Vente d’armes 3D sur Vinted : une menace prise en haute considération
L'essor du phénomène de fabrication d'armes 3D en France est mis en évidence par la récente démantèlement d'un réseau dédié à cette pratique. Les gendarmes préviennent qu'une ubérisation du marché pourrait survenir. Qu'est-ce que cela signifie pour la sécurité publique ?
TL;DR
- Démantèlement d’un réseau de fabrication d’armes 3D en France.
- Les armes imprimées en 3D deviennent une préoccupation sécurité.
- La gendarmerie nationale met en place des mesures pour lutter contre ce phénomène.

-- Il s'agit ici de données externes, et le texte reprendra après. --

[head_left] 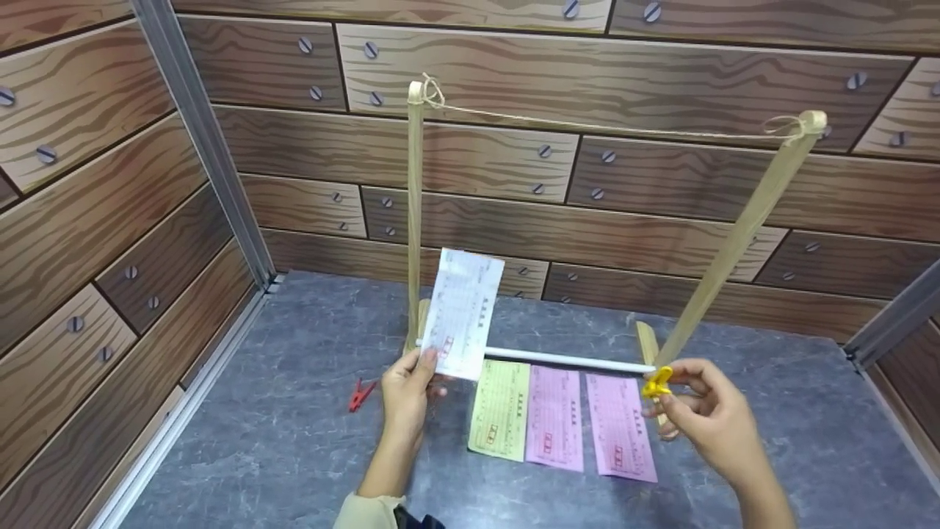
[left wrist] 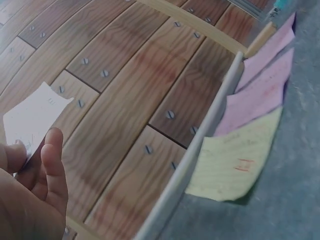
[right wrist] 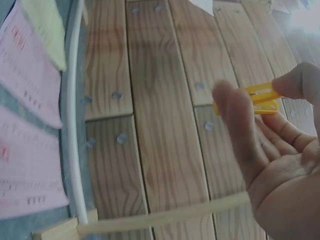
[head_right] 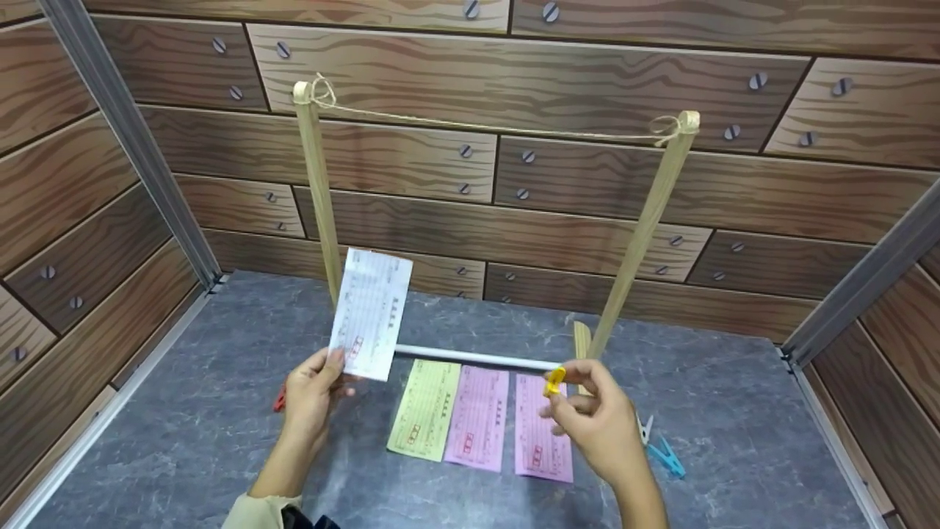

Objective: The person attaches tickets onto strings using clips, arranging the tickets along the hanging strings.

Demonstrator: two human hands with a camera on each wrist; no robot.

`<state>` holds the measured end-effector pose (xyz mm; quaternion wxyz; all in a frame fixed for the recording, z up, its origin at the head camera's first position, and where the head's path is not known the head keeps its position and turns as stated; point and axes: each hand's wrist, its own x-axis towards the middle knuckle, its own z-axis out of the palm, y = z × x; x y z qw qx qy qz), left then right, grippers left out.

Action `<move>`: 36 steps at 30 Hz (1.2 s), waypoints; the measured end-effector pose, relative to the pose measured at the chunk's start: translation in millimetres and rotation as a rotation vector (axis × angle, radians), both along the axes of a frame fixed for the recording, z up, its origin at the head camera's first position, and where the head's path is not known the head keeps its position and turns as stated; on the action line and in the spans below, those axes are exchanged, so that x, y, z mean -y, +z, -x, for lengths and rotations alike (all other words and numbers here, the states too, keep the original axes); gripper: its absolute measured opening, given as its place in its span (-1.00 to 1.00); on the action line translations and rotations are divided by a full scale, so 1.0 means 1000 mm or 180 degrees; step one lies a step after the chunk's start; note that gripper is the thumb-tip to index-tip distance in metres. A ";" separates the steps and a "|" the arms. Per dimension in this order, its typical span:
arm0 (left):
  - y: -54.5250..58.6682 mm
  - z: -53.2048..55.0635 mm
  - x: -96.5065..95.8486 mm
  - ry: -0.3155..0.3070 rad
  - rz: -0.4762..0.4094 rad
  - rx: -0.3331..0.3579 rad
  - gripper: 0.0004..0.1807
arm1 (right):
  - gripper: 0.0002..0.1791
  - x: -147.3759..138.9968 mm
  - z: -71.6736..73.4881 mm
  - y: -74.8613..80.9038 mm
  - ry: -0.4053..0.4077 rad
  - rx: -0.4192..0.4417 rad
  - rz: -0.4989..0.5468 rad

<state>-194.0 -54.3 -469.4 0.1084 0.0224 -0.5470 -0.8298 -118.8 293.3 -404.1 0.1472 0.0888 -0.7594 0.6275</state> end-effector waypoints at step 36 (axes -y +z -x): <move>0.118 0.074 -0.008 -0.0182 -0.0629 -0.0598 -0.76 | -0.60 0.059 0.043 0.162 0.0409 -0.0995 -0.0538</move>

Un réseau d’armes 3D démantelé
Dans le paysage français, un phénomène inquiétant émerge : la production et la distribution d’armes imprimées en 3D. Récemment, un réseau de fabrication de ces armes a été démantelé en France et en Belgique, mettant fin à une année d’enquête menée par la division cyber de la gendarmerie nationale. Quatorze personnes ont été interpellées, huit imprimantes ont été récupérées et sept armes 3D ont été saisies.
Une menace grandissante
Le colonel Hervé Pétry, chef de l’unité nationale cyber, exprime sérieusement son inquiétude face à cette menace grandissante. Selon lui, ces « armes ne sont pas des jouets », et leur production et utilisation pourraient bien s’ubériser. Les clients potentiels se rendent sur le dark web, invités à des groupes de messagerie privée sur Telegram. Il estime que la France pourrait voir des rixes uniquement avec des « armes 3D » dans les 10 prochaines années.
Vente et distribution d’armes 3D
Les criminels qui produisent et vendent ces armes se sont modernisés. Après une expertise du département balistique de la gendarmerie, il a été constaté que ces fusils 3D sont fiables à 95% par rapport aux armes traditionnelles. Ces armes sont vendues pour 1000 à 1500 euros sur la plateforme Vinted, principalement à des collectionneurs et des trafiquants de drogue.
Des mesures pour lutter contre le phénomène
Pour lutter contre ce phénomène, la gendarmerie nationale a mis en place un véritable commandement du ministère de l’Intérieur dans le cyberespace, l’Unité nationale cyber (UNCyber), avec 165 personnes travaillant à Paris et dans des antennes sur le territoire. Le colonel Hervé Pétry insiste sur le fait que même si les moyens mis en place sont déjà considérables, il est nécessaire de continuer à agir pour contrer cette menace.